The PVP ought to mention dependency bounds (Was: Growing Haskell Platform)
marlowsd at gmail.com
Tue Dec 11 17:34:05 CET 2012
On 11/12/12 16:14, Johan Tibell wrote:
> On Tue, Dec 11, 2012 at 1:45 AM, Simon Marlow <marlowsd at gmail.com> wrote:
>> I'm a bit lost. The example from your mail that started this thread *does*
>> compile, because Cabal finds a valid install plan by avoiding the new
>> version of B. It's working exactly as intended, isn't it? Then you said
>> that the user might get confused about why the new B wasn't being used, to
>> which the response is that we need better diagnostics.
>> What's the problem you're getting at above?

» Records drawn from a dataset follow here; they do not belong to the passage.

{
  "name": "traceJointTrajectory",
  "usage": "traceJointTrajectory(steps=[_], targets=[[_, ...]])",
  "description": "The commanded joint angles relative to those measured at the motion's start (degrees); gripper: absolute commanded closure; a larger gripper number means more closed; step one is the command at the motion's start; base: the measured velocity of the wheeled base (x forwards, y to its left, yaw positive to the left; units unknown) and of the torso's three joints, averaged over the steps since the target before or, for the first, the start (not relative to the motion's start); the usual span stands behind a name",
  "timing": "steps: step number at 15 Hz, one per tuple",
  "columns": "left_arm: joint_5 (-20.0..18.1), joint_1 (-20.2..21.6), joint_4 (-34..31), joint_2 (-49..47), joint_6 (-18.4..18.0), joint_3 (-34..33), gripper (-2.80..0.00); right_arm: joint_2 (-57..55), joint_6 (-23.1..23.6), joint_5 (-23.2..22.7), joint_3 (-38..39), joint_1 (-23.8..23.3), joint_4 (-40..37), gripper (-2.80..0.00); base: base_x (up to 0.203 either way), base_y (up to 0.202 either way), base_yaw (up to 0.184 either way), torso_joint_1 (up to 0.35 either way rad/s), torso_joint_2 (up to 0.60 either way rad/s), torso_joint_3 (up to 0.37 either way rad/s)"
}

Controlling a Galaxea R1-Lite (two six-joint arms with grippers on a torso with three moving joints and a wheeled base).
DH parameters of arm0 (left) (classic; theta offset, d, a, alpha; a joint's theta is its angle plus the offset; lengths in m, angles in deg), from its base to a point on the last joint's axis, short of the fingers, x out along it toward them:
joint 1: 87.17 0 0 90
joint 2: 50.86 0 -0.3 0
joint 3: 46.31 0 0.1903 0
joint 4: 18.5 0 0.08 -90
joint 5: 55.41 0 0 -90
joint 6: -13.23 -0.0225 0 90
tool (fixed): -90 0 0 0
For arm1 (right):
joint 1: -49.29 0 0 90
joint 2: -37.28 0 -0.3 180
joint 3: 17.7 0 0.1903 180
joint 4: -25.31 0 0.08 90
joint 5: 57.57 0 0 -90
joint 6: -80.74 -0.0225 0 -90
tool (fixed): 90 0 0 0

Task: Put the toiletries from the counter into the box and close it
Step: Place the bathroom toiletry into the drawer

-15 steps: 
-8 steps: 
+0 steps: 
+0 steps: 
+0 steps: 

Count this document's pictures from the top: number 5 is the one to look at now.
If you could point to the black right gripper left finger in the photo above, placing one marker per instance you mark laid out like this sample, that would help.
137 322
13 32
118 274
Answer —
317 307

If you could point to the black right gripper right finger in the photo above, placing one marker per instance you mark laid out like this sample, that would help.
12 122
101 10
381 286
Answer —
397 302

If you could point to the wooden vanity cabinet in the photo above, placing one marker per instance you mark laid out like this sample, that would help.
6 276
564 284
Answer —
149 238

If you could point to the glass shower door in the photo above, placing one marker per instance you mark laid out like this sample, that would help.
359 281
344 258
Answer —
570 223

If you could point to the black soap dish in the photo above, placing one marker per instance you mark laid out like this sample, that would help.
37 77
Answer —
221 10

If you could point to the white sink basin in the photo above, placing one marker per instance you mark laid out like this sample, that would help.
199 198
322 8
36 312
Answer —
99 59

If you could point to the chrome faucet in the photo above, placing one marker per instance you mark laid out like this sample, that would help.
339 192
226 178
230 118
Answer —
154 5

> The problem is one of two things, depending on how you look at it. On
> the one hand, if we take "C-1.0 depends on A-1.0.0.*" to mean that C
> states that it can work with any version of A-1.0.0, that is a lie (as
> per the scenario in my original email) and the PVP needs to be
If users expect this interpretation, then I think we should tackle that
with better documentation. It's important that the dependencies on a
package are a *local* statement about the APIs that *this* package
requires, and don't need to take into account constraints imposed elsewhere.
The consequences of the alternative are pretty severe: every package
author basically has to do Cabal's job and perform a backtracking
search, solving the constraints so they can put the results in their
build-depends. Furthermore they would have to re-do this every time a
new constraint is added to the system (somebody uploads a new package
that might be a dependency of one of yours).
> On the other hand, if you take "C-1.0 depends on A-1.0.0.*" to mean
> that C states that it can work with the A-1.0.0 API then users and
> developers might get confused when newer releases of libraries don't
> get picked up even though the version bounds suggests that they would.
> We could try to solve this by cabal telling the user about when this
> situation appears, but understanding why package version conflicts
> appear is already hard to understand for users.
Right, better diagnostics is the solution.
I couldn't use B-22.214.171.124 because it depends on A-2.0
and I couldn't use A-2.0 because C requires A-1.0.0.*
Although, listing all the solutions that *don't* work will quickly get
very verbose. This is a tricky UI problem. Perhaps there should be a
way to ask questions - "why didn't you use B-126.96.36.199?".